Portrait of Fireweed by Heather HinamThe first blush of spring flowers has long since faded, leaving forests and fields to settle into the rich greens and sunny yellows of mid-summer. Still, the decidedly verdant palette is broken now and then by a showy splash of pink, startling against the endless green, like flame in the darkness.

These tall, fuschia spires are fireweed, nature’s phoenix, rising out of the ashes of destruction and bringing colour back to the land. They also happen to be one of my favourite flowers; but not for a reason that’s immediately obvious. They’re actually rather tasty.

Nearly 15 years ago, I was fortunate to spend some time visiting a friend in the Yukon. We had an amazing time exploring the western edge of the territory, camping out in the shadow of the Rockies in the still long days of early fall.

In the airport on the way home, I spotted it, jars of a clear pink, gleaming in the fluorescent light of the gift shop: fireweed jelly. I had to try it and after tasting its delicate, sweet flavour, I had to figure out how to make it.

Turns out, the second part of that equation was harder than I expected it to be. Over 10 years ago, the internet was not as vast and I couldn’t find a recipe anywhere. After much searching, I ended up finding what I needed in a dusty old text squirrelled away in the Winnipeg public library.  I actually found a lot of ways to cook wild edibles in that book; but most coveted was my recipe that will work for any petal-based jelly.

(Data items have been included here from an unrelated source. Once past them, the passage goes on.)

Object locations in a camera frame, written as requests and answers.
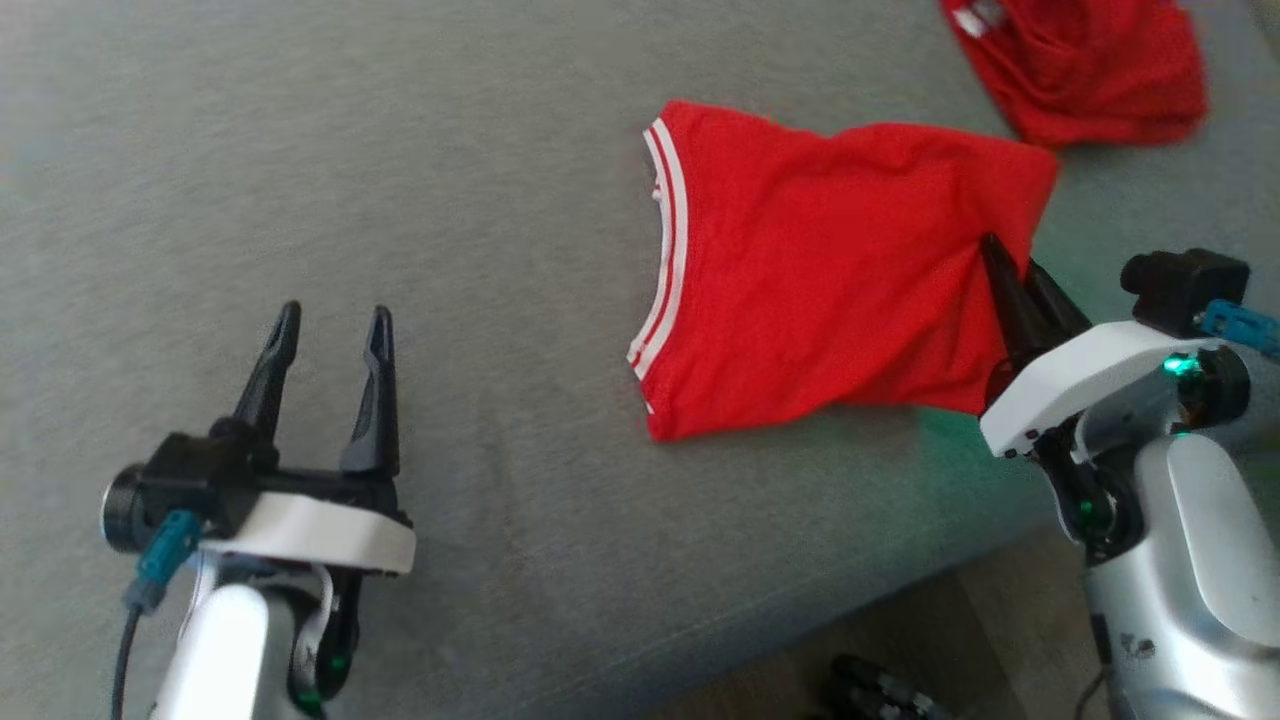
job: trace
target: folded red shirt
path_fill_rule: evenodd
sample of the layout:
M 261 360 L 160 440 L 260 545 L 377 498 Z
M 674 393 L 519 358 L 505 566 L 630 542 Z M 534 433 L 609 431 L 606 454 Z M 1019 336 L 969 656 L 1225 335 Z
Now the folded red shirt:
M 1171 0 L 942 0 L 1023 140 L 1155 145 L 1208 109 L 1190 18 Z
M 979 241 L 1025 270 L 1050 152 L 908 124 L 822 137 L 680 101 L 644 140 L 662 265 L 627 360 L 654 439 L 833 402 L 982 413 L 1005 347 Z

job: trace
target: floor
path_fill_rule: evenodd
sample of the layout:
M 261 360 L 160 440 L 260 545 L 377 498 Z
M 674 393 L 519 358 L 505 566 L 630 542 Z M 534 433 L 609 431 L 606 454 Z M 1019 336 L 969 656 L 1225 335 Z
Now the floor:
M 1069 719 L 1097 671 L 1078 550 L 1053 528 L 920 583 L 649 720 L 823 717 L 832 656 L 873 660 L 966 719 Z M 1106 717 L 1105 691 L 1085 717 Z

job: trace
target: gray table surface
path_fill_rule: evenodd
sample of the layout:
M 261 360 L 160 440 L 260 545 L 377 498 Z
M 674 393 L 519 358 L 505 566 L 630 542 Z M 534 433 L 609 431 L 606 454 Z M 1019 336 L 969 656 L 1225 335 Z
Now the gray table surface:
M 1280 310 L 1280 72 L 1248 6 L 1196 5 L 1203 131 L 1068 151 L 1037 237 L 1094 319 L 1124 316 L 1129 255 L 1196 245 Z M 372 306 L 397 324 L 421 542 L 367 588 L 339 717 L 635 715 L 1043 521 L 968 418 L 648 439 L 640 132 L 677 96 L 1009 132 L 932 0 L 0 8 L 0 716 L 105 715 L 132 560 L 100 492 L 232 407 L 288 299 L 296 465 L 337 461 Z M 182 605 L 142 626 L 134 717 Z

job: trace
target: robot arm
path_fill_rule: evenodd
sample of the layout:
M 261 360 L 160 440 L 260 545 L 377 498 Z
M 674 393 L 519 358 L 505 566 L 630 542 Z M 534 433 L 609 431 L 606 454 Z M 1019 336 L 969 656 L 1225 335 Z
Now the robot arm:
M 140 580 L 150 580 L 125 596 L 131 621 L 113 717 L 123 714 L 137 615 L 159 603 L 173 559 L 193 555 L 197 580 L 150 715 L 156 720 L 323 717 L 351 670 L 364 578 L 413 566 L 416 536 L 393 483 L 399 448 L 390 313 L 374 313 L 369 378 L 337 471 L 279 466 L 275 425 L 300 325 L 301 307 L 289 302 L 236 411 L 207 437 L 170 434 L 106 491 L 102 534 L 113 550 L 141 553 Z M 182 520 L 189 534 L 170 542 Z M 180 551 L 160 553 L 172 565 L 166 573 L 156 573 L 157 547 Z M 298 579 L 311 579 L 317 594 Z
M 984 247 L 1010 361 L 980 427 L 992 454 L 1044 470 L 1084 546 L 1112 715 L 1280 717 L 1280 556 L 1231 457 L 1196 433 L 1248 409 L 1248 366 L 1212 337 L 1242 337 L 1222 322 L 1239 311 L 1266 342 L 1238 307 L 1248 266 L 1139 256 L 1121 281 L 1137 322 L 1088 327 L 1075 310 L 1065 327 L 1044 311 L 1074 307 L 1060 288 L 1036 268 L 1020 283 L 1002 252 Z

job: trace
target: blue connector
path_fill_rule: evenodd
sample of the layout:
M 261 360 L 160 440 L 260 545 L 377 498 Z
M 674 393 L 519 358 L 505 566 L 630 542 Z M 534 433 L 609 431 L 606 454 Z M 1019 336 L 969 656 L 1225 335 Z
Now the blue connector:
M 1225 300 L 1212 300 L 1201 318 L 1201 332 L 1238 342 L 1280 361 L 1280 323 Z
M 138 577 L 124 593 L 127 609 L 140 609 L 151 615 L 164 600 L 169 580 L 200 544 L 204 523 L 189 510 L 174 510 L 165 516 L 160 529 L 138 559 Z

We’ve been blessed with an abundance of fireweed this summer in Grindstone; but I’ve been so busy with other work that I haven’t had time to go out and harvest. It’s fairly time-consuming labour. Picking the flowers is easy enough. You just need a pair of scissors, long pants and something to store the feathery spikes in. Once you get them home, the fun part starts: separating the blossoms from the stem. I usually end up spending a good hour plucking the flowers, one by one, dropping them into a bowl and setting the green bits (which are also edible) aside. By the end, your fingers will be died purple and the rest of you will be crawling with crab spiders and leaf hoppers; but it will be worth it in the end, trust me.

Once you have your blossoms, stuff as many as you can into a pint sealer jar and cover the lot with boiling water.  Let the developing tea steep for 24 hours in a dark space (to keep the sunlight from washing out the delicate colour). Strain out the now leeched-white blossoms and pour the liquid into a deep pot, adding 1 1/2 cups of sugar for every cup of tea (3 cups to a pint). Add a teaspoon of lemon juice and bring to a rolling boil, letting it go for a good minute. Add 6 oz of liquid pectic to the mix and boil hard for another minute or so. Take it off the heat and skim any foam before carefully filling sealer jars and proceed to can it according to direction.

This recipe doesn’t make much, but it’s flavour is worth it. If you’re concerned about the colour once you’ve strained out the blossoms (sometimes it can look a little brownish), you can add a tablespoon or so of strawberry juice. It won’t affect the taste, but will keep it nice and pink.

Fireweed is one of those flowers that just seems designed to bring joy wherever it grows. As suggested by its name, its rhizomic habit makes them one of the first colonizers to bring colour back to a fire-blackened forest, springing up through the ash from runners in the underlying soil.

This year, the bright blossoms brought beauty back to the devastation wrought by Manitoba Hydro after they cleared the area around their power lines of shrubs and trees in my area. As my friend, Cindy mentions in her recent post on the same subject, thanks to their tenacious rhizomes that can knit their way through the soil up to almost half a metre deep, fireweed managed to find its way into the centre of London after the city was ruined in places by World War II bombs. To me this hardy denizen of northern forests and fields is a reminder to all of us that even in the face of humanity at its ugliest and most destructive, nature always manages to find a way to bring light back to the earth.